Work to complete: Lines before the one containing "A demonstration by" are not copied; that line and every one after it, through the end of the material below, are printed exactly, without pictures.

Dataset content:
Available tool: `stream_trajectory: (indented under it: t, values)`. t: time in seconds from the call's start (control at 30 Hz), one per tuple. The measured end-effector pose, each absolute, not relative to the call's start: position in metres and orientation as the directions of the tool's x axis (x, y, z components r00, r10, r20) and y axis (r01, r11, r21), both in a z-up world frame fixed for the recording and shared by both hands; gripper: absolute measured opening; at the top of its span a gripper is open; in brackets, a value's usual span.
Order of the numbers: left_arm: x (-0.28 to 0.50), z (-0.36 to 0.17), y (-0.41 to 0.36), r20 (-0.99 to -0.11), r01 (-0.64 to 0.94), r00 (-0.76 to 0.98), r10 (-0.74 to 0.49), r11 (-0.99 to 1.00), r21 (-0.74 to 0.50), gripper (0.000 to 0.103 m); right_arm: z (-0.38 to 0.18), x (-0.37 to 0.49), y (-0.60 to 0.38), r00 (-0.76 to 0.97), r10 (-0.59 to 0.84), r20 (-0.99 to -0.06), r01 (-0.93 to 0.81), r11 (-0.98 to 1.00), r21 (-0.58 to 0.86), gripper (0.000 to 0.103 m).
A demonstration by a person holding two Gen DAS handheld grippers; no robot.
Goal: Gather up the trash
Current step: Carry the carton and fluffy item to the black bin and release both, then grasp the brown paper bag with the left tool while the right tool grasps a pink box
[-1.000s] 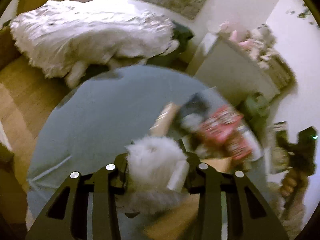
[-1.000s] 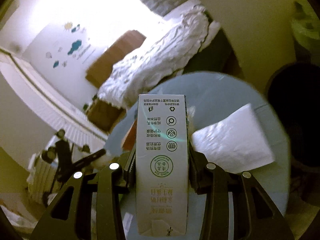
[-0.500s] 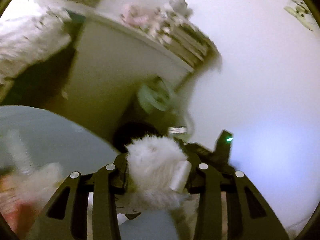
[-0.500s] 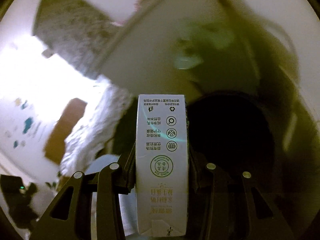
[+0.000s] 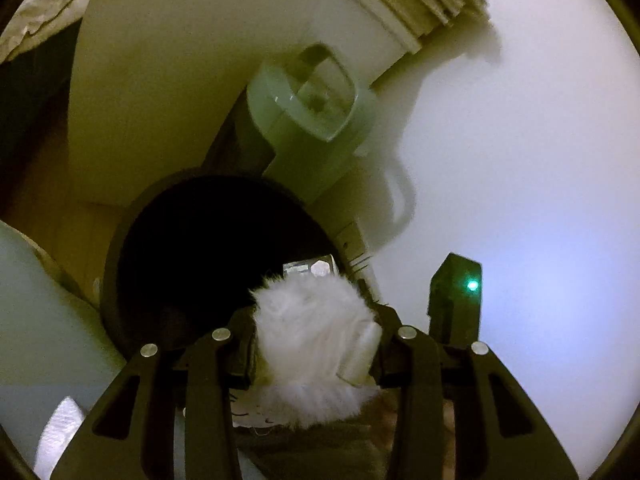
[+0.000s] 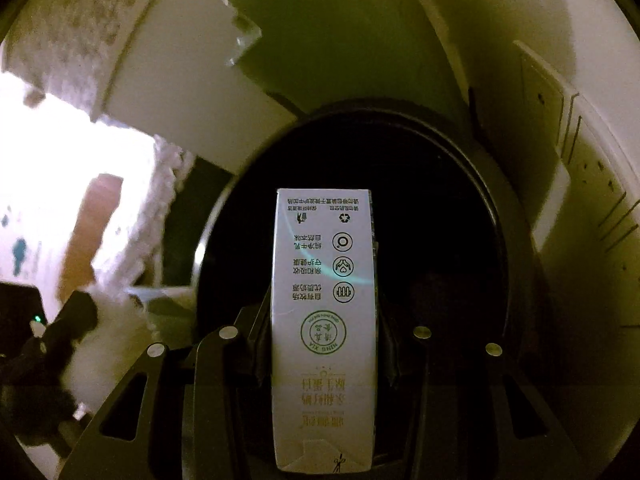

Your response:
A demonstration by a person holding two Gen DAS handheld grippers; no robot.
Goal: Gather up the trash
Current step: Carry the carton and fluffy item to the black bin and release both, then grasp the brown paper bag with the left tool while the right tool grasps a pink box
[-1.000s] 
[-1.000s] 
[-0.500s] 
[-0.500s] 
[+0.000s] 
[+0.000s] 

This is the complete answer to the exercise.